Another key technical challenge of such tools is how to deliver a simple user experience without compromising the power of Kubernetes, Acorn Labs’ founders said. Acorn is designed to support many types of applications, including the Kubernetes and microservices stateless and stateful applications, such as storage and databases. To describe complex application constructs, Acorn has its own configuration language, loosely based on CUE, that supports loops, conditionals and functions, while the scope of Acorn will expand over time. For example, the founders said the current version of Acorn does not support custom resources, a feature requested by quite a few early users of Acorn.
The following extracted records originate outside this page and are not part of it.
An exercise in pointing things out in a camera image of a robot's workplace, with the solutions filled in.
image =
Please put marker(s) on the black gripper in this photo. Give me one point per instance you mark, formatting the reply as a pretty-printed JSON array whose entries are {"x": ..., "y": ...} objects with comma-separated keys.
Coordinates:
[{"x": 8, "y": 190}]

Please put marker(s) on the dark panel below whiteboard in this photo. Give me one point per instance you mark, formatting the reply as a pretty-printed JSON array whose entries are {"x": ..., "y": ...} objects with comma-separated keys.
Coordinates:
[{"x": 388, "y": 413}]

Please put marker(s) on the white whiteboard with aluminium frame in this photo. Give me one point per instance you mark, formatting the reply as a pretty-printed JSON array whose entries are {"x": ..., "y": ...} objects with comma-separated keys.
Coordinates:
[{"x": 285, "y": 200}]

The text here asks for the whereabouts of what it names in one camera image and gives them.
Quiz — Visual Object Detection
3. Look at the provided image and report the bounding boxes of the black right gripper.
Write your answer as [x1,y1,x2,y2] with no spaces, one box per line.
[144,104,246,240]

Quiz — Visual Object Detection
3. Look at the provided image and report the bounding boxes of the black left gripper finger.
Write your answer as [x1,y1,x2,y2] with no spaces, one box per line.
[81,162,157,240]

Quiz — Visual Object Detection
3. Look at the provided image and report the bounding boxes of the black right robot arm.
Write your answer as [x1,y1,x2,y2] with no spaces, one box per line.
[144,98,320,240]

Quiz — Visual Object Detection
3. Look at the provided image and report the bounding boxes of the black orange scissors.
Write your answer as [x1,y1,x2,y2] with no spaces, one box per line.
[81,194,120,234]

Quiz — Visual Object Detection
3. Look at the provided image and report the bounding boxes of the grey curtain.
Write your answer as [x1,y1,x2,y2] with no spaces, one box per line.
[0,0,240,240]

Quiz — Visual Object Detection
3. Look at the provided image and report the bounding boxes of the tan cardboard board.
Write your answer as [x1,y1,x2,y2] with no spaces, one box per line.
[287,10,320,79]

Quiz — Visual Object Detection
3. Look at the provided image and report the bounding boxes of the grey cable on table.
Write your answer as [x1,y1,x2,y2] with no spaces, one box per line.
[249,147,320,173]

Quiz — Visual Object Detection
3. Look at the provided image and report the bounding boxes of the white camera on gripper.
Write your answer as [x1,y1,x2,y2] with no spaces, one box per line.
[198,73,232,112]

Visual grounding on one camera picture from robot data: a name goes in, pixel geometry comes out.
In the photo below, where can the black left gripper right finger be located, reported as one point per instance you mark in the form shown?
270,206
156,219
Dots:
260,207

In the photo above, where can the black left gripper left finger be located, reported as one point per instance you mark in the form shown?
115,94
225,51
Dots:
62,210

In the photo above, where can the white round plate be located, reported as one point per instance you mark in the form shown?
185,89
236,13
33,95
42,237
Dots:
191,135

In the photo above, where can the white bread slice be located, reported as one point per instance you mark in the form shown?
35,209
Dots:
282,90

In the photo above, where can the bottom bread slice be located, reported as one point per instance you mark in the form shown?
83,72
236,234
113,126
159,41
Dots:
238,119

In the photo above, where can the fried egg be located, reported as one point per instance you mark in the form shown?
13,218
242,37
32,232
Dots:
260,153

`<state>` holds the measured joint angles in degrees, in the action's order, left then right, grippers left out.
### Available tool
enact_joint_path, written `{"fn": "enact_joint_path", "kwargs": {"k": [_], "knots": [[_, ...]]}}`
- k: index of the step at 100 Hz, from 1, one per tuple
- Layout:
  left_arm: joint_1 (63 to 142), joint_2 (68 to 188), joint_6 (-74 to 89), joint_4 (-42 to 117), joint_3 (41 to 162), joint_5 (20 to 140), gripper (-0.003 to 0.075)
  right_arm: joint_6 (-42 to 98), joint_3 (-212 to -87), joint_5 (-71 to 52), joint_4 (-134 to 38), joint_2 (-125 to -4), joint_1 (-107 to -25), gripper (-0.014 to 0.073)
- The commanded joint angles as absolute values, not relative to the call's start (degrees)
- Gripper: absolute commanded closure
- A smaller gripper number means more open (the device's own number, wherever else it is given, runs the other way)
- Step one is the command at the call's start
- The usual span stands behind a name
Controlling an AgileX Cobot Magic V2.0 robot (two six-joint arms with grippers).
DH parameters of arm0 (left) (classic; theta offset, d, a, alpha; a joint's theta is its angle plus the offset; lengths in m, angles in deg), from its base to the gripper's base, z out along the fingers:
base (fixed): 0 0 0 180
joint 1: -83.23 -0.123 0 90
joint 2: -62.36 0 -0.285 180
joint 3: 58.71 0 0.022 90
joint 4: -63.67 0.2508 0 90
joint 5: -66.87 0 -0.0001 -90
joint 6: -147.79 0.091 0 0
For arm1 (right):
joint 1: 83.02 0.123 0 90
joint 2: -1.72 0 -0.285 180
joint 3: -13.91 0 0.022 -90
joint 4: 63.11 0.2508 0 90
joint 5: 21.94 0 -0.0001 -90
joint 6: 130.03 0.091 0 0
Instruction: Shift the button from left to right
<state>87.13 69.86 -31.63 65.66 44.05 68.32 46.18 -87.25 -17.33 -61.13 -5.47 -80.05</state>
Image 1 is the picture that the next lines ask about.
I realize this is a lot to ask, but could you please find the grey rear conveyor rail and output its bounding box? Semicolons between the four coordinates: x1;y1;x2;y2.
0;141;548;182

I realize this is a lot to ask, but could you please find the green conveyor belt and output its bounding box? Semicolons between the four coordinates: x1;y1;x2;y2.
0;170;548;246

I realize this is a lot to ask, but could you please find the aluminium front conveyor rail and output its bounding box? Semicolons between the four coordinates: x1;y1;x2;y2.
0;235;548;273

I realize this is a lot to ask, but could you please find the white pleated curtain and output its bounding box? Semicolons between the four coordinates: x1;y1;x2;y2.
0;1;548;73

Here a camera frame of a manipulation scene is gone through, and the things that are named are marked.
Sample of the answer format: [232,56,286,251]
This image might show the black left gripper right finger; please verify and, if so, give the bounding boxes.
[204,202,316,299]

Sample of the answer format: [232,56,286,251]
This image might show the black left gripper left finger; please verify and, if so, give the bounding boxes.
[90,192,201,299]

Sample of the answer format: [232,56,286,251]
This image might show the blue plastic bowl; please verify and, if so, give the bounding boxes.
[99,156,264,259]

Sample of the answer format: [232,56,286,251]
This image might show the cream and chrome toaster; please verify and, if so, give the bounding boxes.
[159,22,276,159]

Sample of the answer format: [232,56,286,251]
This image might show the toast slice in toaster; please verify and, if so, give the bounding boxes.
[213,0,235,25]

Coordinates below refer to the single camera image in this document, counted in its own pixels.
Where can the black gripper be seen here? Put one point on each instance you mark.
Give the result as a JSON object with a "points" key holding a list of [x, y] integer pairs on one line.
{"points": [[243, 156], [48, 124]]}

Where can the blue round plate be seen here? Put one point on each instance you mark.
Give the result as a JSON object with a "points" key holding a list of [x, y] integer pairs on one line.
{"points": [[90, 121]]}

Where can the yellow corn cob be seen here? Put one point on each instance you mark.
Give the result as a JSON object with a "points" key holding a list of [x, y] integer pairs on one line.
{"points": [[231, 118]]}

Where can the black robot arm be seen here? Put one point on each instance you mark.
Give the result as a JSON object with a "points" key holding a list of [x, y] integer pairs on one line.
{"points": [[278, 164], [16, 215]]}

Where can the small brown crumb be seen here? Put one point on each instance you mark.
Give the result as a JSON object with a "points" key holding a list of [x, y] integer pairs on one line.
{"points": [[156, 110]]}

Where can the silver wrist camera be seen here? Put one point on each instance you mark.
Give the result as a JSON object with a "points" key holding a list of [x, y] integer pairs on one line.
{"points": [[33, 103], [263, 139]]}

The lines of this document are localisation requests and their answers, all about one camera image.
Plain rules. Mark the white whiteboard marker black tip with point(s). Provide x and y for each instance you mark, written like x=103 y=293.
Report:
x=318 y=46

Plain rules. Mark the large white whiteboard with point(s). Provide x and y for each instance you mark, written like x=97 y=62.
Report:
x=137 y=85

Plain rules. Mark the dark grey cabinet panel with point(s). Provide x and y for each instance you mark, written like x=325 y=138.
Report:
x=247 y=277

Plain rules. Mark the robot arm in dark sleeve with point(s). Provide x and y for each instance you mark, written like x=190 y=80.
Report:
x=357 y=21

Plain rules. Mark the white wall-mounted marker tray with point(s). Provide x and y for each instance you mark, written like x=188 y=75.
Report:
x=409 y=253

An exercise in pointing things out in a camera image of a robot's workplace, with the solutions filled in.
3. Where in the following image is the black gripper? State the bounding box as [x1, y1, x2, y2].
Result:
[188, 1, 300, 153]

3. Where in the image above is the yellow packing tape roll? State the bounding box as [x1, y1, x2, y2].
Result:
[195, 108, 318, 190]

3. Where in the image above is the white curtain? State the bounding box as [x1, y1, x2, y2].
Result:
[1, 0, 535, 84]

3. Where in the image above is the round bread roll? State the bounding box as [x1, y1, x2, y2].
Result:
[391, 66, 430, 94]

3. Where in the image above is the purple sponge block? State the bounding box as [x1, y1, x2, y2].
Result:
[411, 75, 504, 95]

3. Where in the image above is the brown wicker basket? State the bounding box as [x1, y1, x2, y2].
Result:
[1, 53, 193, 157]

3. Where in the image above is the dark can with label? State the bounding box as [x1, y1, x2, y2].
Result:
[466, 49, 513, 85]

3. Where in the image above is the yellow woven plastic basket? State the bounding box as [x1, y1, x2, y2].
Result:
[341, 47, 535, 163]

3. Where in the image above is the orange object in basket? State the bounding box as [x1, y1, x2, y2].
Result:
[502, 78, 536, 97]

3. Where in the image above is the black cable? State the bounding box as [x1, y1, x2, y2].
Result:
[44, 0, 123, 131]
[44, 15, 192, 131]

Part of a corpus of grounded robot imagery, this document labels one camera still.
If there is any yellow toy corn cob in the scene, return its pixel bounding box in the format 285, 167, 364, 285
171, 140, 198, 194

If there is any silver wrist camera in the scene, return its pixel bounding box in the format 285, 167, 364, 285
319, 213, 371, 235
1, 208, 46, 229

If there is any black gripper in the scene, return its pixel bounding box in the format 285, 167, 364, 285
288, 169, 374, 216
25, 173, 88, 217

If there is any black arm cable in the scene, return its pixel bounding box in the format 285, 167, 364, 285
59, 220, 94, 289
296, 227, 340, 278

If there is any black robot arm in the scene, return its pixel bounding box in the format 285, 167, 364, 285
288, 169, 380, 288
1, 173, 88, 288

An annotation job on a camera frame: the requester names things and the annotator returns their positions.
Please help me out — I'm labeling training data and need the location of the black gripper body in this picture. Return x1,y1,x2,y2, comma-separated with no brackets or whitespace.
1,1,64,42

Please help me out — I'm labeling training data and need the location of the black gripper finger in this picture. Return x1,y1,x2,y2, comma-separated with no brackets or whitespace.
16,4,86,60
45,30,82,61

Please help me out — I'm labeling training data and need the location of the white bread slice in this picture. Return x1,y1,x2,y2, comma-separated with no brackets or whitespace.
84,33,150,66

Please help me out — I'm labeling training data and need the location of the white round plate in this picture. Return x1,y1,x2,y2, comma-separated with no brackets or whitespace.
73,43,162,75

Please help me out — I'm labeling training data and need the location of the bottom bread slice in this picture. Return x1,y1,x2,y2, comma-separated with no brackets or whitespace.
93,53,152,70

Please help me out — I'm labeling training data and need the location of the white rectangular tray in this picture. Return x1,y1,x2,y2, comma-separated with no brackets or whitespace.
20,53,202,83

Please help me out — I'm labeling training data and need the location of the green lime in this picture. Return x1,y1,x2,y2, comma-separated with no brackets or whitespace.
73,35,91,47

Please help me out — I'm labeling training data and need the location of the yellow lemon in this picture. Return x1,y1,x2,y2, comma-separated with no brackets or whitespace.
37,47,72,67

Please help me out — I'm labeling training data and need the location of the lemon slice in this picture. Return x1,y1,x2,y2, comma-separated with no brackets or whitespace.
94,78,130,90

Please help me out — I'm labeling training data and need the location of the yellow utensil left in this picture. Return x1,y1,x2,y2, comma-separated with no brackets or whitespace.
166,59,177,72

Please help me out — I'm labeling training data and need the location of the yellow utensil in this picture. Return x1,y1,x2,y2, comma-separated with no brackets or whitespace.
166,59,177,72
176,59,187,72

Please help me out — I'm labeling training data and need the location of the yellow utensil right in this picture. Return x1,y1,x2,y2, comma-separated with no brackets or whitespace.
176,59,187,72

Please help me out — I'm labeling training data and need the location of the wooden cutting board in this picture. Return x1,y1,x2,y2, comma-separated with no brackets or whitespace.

According to the plan published on GitHub, the development team is working on adding custom resource support to Acorn.

“An additional benefit of Acorn, beyond ease-of-use for developers, is its ability to enforce best practices in using Kubernetes so that the applications are more secure and reliable,” Liang said. “Once developers package their apps as Acorn images, these Acorn images can be deployed with confidence in production environments.”

Fellowship of the K8s

The Acorn Labs project has attracted some interest since its launch a few weeks ago. “The recent Acorn Labs release looks super-interesting, and it appears they are aiming to fill the ‘application packaging’ gap that has emerged with microservices and container technology,” Daniel Bryant, head of developer relations at Ambassador Labs, told The New Stack. “The application primitives provided by platform infrastructure like Kubernetes are too low-level for the ‘99% developer’ who just wants to write code and get it deployed and running.” 

Still, what Acorn Labs is hoping to accomplish is not an easy problem to solve, Bryant said. Others have tried it before. Examples include HashiCorp’s Otto and Docker’s Stacks. The key will be creating the ‘Goldilocks’ developer experience across the necessary stages of coding, shipping, and running within the cloud native SDLC,” Bryant said. 

Different Kubernetes CI/CD platform providers can also be complementary. “The CNCF Emissary-ingress and our Edge Stack API gateway solutions could be readily packaged as part of an Acorn file application definition, as everyone needs to get user traffic to back-end services,” Bryant said.

“Acorn could also be used to package and deploy applications, and Telepresence will enable developers to bridge the local-to-remote development and debugging gap easily,” Bryant said.  “With a simple CLI or web-based UI, developers can use Telepresence to debug a service running locally that is dependent on a remote large-scale Acorn-managed K8s deployment.”

Light at the End of the Tunnel?

Progress is being made, but much work needs to be done. Even for those organizations that have implemented the right tools, training and culture to let their developers create and rapidly deploy great applications on Kubernetes with minimal friction, the containerized environment remains a struggle, except maybe for Google — and even still — for those organizations without the cash burn runway like the Netflixes of the world.

“It’s short-sighted to resign to ‘Kubernetes must get easier for developers.’ Speaking to CIOs years ago, I consistently heard, ‘We feel half pregnant with containers and can’t bring this initiative to term. We’re aggressively looking for ways to back out of this,’” John Steven, CTO at ThreatModeler, an automated threat modeling provider. “So, yes, Kubernetes — like any new technology platform — will have to evolve or it may simply get replaced because it fails engineers in the effort/benefit tradeoff. There were times when Docker or Heroku were considered world-eating, but no more: they failed to evolve beyond their limitations and complexities.”

Indeed, like many technologies, Kubernetes’ Achilles Heel stems from its strength, Steven said. “Kubernetes designed ‘For Google By Google’ to orchestrate humanity-scale application operation,” Steven said. “Looking at the limitations of their data centers, organizations misinterpret their desire for ‘cloud-native infrastructure flexibility’ with that humanity-scale experienced by Gmail, Search or Drive.”